We need a couple of known things for this setup to work

Initially that'll be a property that can be used to state what other properties map to

As well as a property that can be used to say Items and Properties map to Wikidata.

In [4]:
from SPARQLWrapper import SPARQLWrapper, JSON
from wikidataintegrator import wdi_core, wdi_login
import pandas as pd
import re
import json

%run 'Shared.ipynb'
wbsparql = init_wb_sparql()
wb_endpoint, wb_login = init_wb()

In [10]:
# Entities used to describe the data
entities = {
    # Properties
    'source': {
        "entity_type": "property",
        "label": "Source",
        "aliases": ["Data Source", "source"],
        "description": "Source of the data or mapping. For example 'wikidata'",
        "datatype": "string",
    },
    'source-id': {
        "entity_type": "property",
        "label": "Source ID",
        "aliases": ["ID at Source", "source-id", "ID @ Source"],
        "description": "ID of the item at the source. For example for 'wikidata' perhaps 'P123' or 'Q567'",
        "datatype": "string",
    },
    # Items
    'wikidata': {
        "entity_type": "item",
        "label": "Wikidata",
        "aliases": ["wikidata", "wikidata.org"],
        "description": "Wikidata is a free and open knowledge base that can be read and edited by both humans and machines.",
    },
}

In [13]:
known_entities = {}
with open('./map.json') as f:
    known_entities = json.load(f)

def save_known_map():
    with open('./map.json', 'w') as f:
        json.dump(known_entities, f)

# Create Entities
for key, value in entities.items():
    if key in known_entities:
        print("Entity already exists: " + value['label'] + " is " + known_entities[key])
        continue

    entity = wdi_core.WDItemEngine(mediawiki_api_url=wb_endpoint)
    entity.set_label(value['label'])
    if 'aliases' in value:
        entity.set_aliases(value['aliases'])
    if 'description' in value:
        entity.set_description(value['description'])

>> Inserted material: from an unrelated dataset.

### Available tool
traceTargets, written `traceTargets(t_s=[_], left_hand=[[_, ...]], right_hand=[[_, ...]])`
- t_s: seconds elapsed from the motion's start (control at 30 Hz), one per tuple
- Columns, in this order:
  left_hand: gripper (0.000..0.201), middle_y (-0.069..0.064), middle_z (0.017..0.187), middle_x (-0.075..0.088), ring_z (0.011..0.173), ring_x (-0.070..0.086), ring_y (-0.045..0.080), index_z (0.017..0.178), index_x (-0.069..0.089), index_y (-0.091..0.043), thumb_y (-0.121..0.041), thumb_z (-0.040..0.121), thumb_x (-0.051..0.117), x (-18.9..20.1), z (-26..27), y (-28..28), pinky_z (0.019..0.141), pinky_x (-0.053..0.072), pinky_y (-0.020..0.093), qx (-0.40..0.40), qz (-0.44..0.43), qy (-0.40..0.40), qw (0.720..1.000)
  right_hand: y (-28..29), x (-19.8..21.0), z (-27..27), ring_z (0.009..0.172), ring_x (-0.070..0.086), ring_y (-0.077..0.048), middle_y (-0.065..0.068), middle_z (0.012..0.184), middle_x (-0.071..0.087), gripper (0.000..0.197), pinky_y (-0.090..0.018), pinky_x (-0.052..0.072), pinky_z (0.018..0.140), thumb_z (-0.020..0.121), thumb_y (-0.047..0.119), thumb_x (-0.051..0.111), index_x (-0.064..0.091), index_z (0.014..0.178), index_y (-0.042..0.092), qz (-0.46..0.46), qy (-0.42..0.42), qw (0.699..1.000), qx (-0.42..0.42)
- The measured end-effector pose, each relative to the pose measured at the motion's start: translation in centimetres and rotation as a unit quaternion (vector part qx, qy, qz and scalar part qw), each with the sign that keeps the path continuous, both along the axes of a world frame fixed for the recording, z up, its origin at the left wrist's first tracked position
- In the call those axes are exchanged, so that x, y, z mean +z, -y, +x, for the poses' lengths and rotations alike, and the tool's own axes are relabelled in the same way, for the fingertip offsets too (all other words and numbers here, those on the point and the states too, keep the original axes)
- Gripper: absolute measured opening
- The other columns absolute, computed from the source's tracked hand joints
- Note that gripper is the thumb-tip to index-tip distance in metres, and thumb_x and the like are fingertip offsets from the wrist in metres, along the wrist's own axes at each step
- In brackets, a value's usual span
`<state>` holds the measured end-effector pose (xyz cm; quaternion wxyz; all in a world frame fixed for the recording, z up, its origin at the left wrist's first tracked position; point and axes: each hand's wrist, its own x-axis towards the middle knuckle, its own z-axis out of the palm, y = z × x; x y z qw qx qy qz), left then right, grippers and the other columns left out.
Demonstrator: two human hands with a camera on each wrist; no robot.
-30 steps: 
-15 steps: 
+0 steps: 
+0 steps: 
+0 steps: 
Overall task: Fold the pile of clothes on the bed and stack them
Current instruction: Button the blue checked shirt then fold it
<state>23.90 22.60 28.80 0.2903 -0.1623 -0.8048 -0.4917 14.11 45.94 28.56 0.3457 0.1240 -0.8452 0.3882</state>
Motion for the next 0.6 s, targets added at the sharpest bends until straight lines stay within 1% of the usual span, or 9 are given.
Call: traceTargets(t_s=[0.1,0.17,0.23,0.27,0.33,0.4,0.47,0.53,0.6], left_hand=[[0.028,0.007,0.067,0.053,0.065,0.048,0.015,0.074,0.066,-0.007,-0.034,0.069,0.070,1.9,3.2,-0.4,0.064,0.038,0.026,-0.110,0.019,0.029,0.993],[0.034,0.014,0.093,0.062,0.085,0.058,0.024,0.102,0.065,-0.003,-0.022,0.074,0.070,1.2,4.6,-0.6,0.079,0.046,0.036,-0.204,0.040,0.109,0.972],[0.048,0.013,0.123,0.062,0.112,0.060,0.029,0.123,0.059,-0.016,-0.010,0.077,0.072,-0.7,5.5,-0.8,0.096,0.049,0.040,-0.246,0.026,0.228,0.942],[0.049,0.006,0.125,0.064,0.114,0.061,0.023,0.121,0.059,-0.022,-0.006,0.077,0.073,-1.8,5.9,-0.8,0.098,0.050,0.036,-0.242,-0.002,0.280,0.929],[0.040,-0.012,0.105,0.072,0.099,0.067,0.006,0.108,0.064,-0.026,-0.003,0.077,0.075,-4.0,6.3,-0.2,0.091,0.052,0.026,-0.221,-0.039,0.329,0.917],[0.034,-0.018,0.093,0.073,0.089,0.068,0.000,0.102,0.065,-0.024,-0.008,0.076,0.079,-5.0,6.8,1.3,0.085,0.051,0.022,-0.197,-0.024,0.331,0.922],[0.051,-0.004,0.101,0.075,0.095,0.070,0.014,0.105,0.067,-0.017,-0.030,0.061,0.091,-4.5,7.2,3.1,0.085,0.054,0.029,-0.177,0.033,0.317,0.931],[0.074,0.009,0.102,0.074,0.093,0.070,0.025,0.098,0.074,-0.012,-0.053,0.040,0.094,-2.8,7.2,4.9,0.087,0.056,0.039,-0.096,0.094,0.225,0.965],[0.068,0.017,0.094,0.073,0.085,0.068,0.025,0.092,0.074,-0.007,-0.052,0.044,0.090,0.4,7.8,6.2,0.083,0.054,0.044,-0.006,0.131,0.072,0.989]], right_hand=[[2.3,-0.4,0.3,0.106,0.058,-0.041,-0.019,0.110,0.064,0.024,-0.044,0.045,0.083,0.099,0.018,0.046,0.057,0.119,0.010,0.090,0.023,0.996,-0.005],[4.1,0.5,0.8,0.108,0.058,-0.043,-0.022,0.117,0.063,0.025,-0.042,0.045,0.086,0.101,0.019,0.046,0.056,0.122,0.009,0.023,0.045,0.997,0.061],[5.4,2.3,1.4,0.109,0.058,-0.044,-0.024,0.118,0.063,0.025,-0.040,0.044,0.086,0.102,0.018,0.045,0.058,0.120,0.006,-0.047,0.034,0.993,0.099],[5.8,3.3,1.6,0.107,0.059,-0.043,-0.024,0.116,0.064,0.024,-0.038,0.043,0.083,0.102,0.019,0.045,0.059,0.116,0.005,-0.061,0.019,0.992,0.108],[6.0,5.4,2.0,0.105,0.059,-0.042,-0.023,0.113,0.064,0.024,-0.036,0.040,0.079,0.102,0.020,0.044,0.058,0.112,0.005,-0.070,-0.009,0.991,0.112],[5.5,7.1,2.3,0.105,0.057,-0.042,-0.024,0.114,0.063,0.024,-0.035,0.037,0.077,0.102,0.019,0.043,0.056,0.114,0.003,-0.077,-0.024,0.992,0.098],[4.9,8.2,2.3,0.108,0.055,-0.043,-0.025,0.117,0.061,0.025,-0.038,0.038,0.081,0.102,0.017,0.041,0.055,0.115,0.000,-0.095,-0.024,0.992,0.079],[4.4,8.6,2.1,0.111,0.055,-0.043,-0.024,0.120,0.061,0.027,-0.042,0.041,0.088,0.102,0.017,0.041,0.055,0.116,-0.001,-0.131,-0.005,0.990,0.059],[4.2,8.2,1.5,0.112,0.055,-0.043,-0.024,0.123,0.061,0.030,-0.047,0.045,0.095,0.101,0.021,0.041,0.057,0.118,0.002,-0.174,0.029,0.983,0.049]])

    # Write and catch errors, as wikibase.cloud can be a bit slow in allowing us to lookup existing things sometimes
    try:
        if value['entity_type'] == 'item':
            entity.write(login=wb_login)
        elif value['entity_type'] == 'property':
            entity.write(login=wb_login,entity_type=value['entity_type'], property_datatype=value['datatype'])
        else:
            print("Unknown entity type: " + value['entity_type'])
            exit()
        
        known_entities[key] = entity.wd_item_id
        save_known_map()
        print("Created entity: " + key + " is " + entity.wd_item_id)
    except Exception as e:
        if 'label-conflict' in str(e):
            known_entities[key] = re.search(r'\[\[(Property|Item):([^|]+)\|', str(e)).group(2)
            save_known_map()
            print("Entity already exists: " + key + " is " + map[key]['id'])
        else:
            print("Error creating entity: " + str(e))
            exit()

print("These entities should now all exist")


Entity already exists: Source is P347
Entity already exists: Source ID is P348
Created entity: wikidata is Q1
These entities should now all exist